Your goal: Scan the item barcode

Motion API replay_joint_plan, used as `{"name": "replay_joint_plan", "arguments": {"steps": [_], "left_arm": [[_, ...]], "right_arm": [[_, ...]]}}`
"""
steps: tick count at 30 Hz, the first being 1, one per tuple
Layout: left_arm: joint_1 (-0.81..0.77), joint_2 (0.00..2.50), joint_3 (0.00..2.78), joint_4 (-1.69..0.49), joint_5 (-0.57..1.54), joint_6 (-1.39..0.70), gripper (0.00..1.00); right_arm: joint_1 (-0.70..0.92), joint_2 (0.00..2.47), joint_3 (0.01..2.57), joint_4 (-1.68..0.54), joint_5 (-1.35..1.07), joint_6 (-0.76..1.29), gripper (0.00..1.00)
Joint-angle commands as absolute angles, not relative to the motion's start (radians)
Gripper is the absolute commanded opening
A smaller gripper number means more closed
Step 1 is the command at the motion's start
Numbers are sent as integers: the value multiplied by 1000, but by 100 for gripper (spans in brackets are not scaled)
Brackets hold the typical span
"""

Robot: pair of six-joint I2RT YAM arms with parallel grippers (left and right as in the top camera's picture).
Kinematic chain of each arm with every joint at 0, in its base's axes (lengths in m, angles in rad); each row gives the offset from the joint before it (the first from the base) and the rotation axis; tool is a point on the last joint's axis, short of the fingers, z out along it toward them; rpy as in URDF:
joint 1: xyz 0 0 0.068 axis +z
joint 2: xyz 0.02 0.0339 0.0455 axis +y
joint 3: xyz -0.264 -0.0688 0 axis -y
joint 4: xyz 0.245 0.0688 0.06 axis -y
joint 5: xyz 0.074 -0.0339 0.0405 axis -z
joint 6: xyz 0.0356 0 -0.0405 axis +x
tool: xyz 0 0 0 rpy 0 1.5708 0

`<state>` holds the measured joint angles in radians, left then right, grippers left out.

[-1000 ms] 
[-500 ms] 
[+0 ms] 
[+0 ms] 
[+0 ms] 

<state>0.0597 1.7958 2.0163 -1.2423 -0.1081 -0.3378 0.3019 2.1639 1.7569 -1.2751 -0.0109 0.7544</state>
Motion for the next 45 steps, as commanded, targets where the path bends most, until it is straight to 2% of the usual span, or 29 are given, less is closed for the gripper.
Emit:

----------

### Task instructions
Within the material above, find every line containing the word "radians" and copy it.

### Reply to the task
Joint-angle commands as absolute angles, not relative to the motion's start (radians)
`<state>` holds the measured joint angles in radians, left then right, grippers left out.

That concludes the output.